We live in an age when the fate of the earth is being determined by the wisdom and conduct of one species–the human. Whether that fate will be for the good of the whole planet largely depends on whether that one species can grasp the meaning of its place within the earth system and assume its proper responsibilities toward the process that birthed it and sustains it. Such an achievement requires a deep transformation of our attitudes toward and relationship with the earth. The goal is an harmonious state called ecosophy.

Ecosophy has its roots in two Greek words, oikos (household), and sophia (wisdom). Ecosophy means both human wisdom regarding the earth household and the wisdom of the earth itself as a biospiritual organism.

We consider that the earth has intrinsic value apart from its instrumental value for humans. Human action should be guided by a respect for and recognition of these other values. We are part of a web of interrelated and interdependent beings. Hence, we cannot realize our own identity or fulfill our own destiny, even in the realm of religion and spirituality, apart from these other beings and the whole earth. Thus, to paraphrase Whitman, all human activities, including economics, politics and religion must be judged according to how they reflect and corroborate the wisdom and dynamics of the earth.

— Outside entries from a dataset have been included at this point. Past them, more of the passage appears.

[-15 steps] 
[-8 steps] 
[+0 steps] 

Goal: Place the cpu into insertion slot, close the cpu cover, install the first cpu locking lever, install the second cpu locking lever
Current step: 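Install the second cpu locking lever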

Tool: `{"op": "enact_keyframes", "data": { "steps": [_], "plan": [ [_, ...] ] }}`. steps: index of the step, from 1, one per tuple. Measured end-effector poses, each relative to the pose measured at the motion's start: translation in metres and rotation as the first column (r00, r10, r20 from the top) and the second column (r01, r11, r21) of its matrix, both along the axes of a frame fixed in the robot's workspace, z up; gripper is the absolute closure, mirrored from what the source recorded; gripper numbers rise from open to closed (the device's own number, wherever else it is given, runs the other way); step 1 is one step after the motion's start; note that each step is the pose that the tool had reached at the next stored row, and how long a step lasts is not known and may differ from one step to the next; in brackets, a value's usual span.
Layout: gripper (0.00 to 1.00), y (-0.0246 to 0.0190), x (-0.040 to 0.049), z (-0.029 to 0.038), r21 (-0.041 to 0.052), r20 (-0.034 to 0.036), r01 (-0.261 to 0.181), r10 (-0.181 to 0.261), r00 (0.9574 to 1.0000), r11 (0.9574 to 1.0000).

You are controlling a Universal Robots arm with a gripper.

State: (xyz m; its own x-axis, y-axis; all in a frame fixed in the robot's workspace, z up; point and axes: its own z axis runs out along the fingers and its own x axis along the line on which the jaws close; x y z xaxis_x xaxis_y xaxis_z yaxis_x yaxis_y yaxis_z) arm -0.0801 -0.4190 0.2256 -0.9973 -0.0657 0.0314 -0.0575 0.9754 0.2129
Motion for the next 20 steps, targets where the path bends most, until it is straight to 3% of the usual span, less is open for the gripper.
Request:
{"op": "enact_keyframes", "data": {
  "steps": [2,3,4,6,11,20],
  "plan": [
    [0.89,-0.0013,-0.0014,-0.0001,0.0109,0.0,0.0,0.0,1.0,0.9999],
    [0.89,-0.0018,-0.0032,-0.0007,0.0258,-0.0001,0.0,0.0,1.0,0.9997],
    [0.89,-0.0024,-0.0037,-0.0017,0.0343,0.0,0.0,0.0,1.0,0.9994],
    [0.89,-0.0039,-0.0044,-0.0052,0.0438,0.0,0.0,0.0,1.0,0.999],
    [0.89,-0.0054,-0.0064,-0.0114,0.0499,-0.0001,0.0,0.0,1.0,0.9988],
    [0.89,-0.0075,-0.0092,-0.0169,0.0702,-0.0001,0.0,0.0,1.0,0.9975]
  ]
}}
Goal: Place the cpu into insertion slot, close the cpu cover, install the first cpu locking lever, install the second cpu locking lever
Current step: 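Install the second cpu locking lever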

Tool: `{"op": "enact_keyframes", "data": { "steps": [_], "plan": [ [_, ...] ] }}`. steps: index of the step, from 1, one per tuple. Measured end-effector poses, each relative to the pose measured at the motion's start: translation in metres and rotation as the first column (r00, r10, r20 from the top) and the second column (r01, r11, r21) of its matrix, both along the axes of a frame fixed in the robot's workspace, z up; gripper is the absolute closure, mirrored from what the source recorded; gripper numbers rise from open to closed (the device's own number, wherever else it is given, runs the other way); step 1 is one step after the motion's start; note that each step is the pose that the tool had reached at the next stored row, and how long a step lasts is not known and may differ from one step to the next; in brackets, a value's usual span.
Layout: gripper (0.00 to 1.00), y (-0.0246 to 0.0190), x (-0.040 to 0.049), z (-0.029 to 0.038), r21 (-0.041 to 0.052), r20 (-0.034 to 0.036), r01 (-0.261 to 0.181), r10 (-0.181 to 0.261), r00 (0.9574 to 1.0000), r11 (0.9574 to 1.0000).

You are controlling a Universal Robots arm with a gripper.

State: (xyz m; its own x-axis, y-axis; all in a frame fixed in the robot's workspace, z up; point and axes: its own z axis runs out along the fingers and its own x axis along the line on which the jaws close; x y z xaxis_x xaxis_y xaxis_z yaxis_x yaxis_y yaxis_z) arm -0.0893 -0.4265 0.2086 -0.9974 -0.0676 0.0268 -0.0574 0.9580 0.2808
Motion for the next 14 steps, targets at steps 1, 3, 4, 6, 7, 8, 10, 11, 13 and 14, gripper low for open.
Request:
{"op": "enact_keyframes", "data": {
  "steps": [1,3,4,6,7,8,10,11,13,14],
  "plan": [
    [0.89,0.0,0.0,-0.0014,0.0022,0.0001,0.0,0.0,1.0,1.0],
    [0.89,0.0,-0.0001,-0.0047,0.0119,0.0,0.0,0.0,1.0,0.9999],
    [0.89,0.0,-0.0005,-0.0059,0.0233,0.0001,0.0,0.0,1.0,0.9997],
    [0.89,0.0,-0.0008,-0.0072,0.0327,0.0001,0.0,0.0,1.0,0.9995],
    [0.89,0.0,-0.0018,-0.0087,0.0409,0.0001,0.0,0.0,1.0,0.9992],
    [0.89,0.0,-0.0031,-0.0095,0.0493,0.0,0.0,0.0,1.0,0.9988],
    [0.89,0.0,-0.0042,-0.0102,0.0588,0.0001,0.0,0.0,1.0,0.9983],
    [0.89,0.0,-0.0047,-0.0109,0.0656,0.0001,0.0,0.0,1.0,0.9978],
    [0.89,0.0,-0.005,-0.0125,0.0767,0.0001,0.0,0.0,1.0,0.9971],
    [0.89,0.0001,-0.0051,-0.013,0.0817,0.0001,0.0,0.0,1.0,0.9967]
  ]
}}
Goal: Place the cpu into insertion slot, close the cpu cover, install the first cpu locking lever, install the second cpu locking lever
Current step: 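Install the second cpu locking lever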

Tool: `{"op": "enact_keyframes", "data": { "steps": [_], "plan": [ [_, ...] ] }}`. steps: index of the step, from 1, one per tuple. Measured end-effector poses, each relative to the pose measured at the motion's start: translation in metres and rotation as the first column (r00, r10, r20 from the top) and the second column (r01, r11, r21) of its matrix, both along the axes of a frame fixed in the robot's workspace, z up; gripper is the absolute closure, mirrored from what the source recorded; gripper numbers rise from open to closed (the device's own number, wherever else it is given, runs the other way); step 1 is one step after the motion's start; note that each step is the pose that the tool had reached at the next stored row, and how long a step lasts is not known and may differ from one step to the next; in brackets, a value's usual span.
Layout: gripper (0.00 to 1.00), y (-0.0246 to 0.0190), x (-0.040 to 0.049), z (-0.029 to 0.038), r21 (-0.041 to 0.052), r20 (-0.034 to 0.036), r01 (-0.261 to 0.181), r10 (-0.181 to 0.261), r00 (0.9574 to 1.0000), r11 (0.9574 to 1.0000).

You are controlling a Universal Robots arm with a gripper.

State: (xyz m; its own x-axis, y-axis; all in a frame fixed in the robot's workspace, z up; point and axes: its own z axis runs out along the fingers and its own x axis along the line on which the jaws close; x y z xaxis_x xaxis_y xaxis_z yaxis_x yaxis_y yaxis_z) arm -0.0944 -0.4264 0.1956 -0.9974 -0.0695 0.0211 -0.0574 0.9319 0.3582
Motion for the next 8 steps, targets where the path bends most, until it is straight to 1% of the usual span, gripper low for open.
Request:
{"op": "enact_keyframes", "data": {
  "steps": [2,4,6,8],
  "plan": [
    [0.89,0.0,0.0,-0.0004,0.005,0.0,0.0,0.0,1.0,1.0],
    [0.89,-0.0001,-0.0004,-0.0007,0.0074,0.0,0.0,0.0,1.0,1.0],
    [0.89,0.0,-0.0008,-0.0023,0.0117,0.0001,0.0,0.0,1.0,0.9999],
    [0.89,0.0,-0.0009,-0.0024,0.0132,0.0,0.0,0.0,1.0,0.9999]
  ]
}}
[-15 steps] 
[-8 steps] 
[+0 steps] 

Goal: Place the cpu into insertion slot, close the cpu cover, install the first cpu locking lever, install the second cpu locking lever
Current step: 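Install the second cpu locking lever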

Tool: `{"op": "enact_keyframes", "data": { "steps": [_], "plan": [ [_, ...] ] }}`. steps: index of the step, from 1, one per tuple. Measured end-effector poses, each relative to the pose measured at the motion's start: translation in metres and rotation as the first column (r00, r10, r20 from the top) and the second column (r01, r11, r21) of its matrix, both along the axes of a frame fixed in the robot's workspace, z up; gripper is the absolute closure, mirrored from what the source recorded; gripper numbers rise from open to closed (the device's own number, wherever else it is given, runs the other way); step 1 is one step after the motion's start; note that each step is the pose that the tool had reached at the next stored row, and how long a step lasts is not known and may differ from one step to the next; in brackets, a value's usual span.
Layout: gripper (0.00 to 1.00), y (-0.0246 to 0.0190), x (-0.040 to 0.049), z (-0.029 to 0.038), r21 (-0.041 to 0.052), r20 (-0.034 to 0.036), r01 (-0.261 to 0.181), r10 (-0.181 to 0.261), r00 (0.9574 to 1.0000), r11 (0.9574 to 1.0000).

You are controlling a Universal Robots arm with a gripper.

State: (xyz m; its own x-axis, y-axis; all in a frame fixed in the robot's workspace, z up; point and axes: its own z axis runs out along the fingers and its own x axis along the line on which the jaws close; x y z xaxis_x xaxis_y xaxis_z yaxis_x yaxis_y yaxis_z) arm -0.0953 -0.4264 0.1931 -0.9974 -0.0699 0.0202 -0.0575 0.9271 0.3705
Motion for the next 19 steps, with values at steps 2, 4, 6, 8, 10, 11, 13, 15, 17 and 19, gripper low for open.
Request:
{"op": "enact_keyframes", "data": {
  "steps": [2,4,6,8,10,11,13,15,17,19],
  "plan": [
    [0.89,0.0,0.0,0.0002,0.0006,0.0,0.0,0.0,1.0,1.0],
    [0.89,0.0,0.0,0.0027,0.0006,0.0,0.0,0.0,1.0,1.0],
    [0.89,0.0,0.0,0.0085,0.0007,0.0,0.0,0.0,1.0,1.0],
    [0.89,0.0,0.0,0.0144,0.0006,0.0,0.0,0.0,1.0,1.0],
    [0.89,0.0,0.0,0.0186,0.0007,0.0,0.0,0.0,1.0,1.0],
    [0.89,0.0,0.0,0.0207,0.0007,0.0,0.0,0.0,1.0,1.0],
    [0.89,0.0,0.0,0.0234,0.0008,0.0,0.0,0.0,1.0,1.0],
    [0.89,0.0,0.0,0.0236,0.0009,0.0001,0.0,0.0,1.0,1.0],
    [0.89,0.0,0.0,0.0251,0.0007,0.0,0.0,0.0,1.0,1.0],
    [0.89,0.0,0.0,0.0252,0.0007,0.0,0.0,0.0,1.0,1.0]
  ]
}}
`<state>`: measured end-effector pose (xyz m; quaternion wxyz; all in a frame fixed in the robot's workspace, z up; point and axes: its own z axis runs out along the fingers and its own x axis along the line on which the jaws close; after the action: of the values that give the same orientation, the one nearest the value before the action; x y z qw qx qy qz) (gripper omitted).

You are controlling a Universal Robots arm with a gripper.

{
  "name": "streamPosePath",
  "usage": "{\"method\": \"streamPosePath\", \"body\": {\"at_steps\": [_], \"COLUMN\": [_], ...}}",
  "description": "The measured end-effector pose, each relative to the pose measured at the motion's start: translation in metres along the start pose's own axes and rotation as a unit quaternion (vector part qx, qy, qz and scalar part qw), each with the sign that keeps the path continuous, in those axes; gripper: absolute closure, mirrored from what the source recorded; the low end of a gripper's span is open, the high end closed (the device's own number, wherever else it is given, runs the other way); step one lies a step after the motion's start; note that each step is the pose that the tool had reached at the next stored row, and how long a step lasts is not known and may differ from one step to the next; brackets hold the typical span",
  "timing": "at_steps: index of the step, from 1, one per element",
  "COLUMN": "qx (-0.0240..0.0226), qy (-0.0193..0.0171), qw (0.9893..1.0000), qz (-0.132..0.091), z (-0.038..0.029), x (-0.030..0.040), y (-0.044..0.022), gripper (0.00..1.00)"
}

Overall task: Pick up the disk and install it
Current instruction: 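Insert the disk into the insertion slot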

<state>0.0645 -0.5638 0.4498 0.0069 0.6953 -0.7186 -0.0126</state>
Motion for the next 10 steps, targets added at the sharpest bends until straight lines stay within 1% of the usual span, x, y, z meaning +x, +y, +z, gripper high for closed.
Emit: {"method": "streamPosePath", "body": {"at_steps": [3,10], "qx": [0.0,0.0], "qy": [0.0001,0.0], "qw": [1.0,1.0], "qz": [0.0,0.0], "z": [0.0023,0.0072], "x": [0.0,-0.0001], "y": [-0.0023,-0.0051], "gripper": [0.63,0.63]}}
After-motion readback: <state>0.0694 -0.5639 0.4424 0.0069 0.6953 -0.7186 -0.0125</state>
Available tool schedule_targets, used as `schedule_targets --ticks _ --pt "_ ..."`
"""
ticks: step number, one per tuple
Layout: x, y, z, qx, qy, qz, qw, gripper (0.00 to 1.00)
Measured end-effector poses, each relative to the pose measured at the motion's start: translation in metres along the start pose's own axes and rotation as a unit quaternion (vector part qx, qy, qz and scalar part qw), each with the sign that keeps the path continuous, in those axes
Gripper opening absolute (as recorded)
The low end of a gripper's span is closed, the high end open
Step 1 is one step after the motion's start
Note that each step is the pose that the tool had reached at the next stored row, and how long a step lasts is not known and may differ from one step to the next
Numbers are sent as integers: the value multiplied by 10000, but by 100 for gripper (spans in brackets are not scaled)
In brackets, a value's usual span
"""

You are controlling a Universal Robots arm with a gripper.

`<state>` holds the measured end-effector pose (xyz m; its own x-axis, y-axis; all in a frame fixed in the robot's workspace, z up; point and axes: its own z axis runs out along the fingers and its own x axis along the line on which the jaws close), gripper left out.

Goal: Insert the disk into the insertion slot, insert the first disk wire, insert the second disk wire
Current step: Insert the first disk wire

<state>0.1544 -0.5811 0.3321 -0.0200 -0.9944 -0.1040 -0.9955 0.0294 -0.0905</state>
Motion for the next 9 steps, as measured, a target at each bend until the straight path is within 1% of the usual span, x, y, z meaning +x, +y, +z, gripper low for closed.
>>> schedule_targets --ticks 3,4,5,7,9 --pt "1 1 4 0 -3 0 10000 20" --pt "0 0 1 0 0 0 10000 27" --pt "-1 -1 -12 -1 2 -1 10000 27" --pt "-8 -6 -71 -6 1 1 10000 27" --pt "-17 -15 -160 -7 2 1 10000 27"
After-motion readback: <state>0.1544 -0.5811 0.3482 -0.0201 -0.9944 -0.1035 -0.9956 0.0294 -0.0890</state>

Our institute hopes to explore all areas of human life in order to enable humans to overcome their alienation from and frequent antagonism toward this holy planet, so that its wisdom and power might heal and soothe our often frantic, distempered hearts. To aid in this task, we have instituted Ecospirit, our quarterly newsletter.

Ecospirit is both a voice for the earth and of the earth. More particularly, it is a voice emanating from the ancient land of the Lenni Lenape, rooted in the fertile Lehigh and Lebanon Valleys, echoing off the Appalachian Mountains and wetted by the waters of Monocacy Creek between the Delaware and Susquehanna Rivers. Appropriately, our first issue explores the themes of bioregionalism and the sense of place.